In the midst of research on an interesting new plant, I’d come across a quote about gardening and my soul. 

“It doesn't matter what you do, he said, so long as you change something from the way it was before you touched it into something that's like you after you take your hands away. The difference between the man who just cuts lawns and a real gardener is in the touching, he said.
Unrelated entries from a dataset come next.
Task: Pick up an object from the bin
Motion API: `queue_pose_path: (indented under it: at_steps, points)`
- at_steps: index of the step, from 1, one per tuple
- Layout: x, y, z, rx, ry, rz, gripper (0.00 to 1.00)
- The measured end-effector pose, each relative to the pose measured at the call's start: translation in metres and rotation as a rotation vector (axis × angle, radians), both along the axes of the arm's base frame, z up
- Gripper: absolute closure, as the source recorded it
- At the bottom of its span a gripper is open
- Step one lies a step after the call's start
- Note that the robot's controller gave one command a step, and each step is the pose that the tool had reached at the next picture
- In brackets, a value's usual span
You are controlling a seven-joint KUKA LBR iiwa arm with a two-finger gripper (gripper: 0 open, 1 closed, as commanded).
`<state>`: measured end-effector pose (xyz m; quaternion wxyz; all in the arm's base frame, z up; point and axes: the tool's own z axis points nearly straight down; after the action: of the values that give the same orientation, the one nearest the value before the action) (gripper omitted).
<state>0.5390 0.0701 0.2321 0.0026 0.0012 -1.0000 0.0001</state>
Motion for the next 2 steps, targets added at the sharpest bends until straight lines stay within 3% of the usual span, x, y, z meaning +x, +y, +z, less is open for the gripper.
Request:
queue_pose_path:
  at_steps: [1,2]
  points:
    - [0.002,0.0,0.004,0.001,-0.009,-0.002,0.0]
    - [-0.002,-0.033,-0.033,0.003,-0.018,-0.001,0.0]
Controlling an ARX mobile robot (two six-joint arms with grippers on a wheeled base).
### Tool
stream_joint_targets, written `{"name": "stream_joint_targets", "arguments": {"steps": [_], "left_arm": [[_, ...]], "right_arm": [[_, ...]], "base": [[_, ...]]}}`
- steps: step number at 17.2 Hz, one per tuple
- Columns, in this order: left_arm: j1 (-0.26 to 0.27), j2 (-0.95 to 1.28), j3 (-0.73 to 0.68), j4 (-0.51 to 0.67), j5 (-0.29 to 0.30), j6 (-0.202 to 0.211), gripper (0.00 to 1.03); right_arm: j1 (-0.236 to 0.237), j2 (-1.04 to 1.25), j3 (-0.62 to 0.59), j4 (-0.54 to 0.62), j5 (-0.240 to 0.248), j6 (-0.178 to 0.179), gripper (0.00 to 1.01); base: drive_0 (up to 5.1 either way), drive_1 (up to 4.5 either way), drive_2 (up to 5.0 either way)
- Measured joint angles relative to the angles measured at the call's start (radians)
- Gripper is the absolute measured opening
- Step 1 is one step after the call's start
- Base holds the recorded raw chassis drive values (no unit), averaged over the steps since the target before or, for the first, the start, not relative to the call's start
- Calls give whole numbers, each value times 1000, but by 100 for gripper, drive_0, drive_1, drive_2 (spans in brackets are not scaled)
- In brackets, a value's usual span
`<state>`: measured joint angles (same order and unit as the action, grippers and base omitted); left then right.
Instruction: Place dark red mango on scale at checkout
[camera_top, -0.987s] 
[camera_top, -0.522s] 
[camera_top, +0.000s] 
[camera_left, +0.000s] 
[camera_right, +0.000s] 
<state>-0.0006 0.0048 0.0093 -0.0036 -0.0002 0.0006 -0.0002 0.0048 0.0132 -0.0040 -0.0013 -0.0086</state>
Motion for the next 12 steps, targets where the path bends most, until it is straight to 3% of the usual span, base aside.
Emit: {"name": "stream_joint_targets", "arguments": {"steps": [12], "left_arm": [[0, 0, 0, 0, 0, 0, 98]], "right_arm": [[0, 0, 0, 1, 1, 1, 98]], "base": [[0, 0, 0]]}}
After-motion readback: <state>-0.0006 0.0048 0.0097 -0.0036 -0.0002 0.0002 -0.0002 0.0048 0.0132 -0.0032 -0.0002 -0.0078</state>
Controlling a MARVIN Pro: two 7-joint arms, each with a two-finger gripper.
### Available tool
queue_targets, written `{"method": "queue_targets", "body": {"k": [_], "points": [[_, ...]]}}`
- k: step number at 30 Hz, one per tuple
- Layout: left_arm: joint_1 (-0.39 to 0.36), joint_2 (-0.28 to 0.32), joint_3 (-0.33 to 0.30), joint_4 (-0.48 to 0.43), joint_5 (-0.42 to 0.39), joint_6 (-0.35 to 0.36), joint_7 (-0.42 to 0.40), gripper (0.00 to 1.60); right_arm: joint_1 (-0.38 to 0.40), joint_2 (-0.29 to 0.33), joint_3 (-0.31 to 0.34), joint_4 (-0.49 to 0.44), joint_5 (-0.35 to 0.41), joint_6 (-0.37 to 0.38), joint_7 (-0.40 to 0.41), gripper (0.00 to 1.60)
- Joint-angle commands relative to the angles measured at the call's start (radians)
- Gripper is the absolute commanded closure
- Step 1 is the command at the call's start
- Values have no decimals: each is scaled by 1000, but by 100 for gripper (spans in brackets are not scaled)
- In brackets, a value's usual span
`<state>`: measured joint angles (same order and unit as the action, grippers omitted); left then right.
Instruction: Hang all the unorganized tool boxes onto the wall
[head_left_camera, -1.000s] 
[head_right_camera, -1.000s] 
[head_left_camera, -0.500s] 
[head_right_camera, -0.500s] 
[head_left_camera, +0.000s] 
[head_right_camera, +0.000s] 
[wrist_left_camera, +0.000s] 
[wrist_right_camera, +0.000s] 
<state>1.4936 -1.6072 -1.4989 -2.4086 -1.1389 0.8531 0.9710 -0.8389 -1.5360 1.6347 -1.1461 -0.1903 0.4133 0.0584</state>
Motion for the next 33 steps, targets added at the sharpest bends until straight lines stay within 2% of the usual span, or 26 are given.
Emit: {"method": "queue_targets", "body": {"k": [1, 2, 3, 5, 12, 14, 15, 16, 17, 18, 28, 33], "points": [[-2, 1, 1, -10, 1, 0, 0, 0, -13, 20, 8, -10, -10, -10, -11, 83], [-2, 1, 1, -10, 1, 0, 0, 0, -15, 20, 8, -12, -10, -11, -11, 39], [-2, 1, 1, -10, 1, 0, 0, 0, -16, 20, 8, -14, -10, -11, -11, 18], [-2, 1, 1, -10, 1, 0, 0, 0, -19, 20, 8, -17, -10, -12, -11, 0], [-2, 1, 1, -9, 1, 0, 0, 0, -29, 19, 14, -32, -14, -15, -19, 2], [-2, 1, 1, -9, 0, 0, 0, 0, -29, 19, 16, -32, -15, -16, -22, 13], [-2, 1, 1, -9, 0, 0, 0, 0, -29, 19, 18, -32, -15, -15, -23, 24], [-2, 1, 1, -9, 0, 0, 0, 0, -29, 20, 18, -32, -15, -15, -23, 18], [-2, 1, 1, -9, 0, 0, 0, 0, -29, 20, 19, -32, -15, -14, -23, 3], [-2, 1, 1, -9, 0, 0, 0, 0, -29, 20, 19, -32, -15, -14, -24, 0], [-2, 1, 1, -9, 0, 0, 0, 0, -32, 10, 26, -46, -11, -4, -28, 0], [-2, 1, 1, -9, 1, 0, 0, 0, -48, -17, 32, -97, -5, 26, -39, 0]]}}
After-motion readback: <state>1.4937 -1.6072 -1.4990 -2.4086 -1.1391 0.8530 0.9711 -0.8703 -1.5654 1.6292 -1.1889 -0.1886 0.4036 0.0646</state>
The lawn-cutter might just as well not have been there at all; the gardener will be there a lifetime.”
― Ray Bradbury

            Take a moment, take a breath, and enjoy the garden for what it is, I reminded myself.  Too often, my time here becomes an obligation, a project.  Hurry up, get it done, and move on to the next task.
            But, I am a gardener, not a laborer.  Gardening really is nurturing, and being IN the garden.  It is a time to nurture this place and my soul, to find peace, to let my mind be still and just BE.  After all, I am a human being, not a human doing. 

            And, so I became still, and sat there.  A swallow was building a nest in the new birdhouse, a hummingbird was enjoying the honeysuckle in bloom, sunlight played on the rhododendron bursting out in full glory.  I breathed in the fresh air, and all the smells of spring. 

            In the distance, a neighbor was mowing her lawn, and a farmer was tilling his field.  Off in the forest, a logger’s chainsaw provided the bass line for the house finch’s serenade in the snowball bush.  

            The real beauty in the garden, I realized, was not all the work I’d done, though I certainly had provided some tidying up and structure to this little piece of paradise.  But, I realized, the real joy in this place is all the creatures and plants that make this their home. 

            I’m only the host, and I only add a few of the finishing touches. 

            And, I realized, the most important part of my job here, as a gardener, is to sit in a chair, and just be here, finding my own peace, and be part of this magnificent paradise, to simply be in this moment.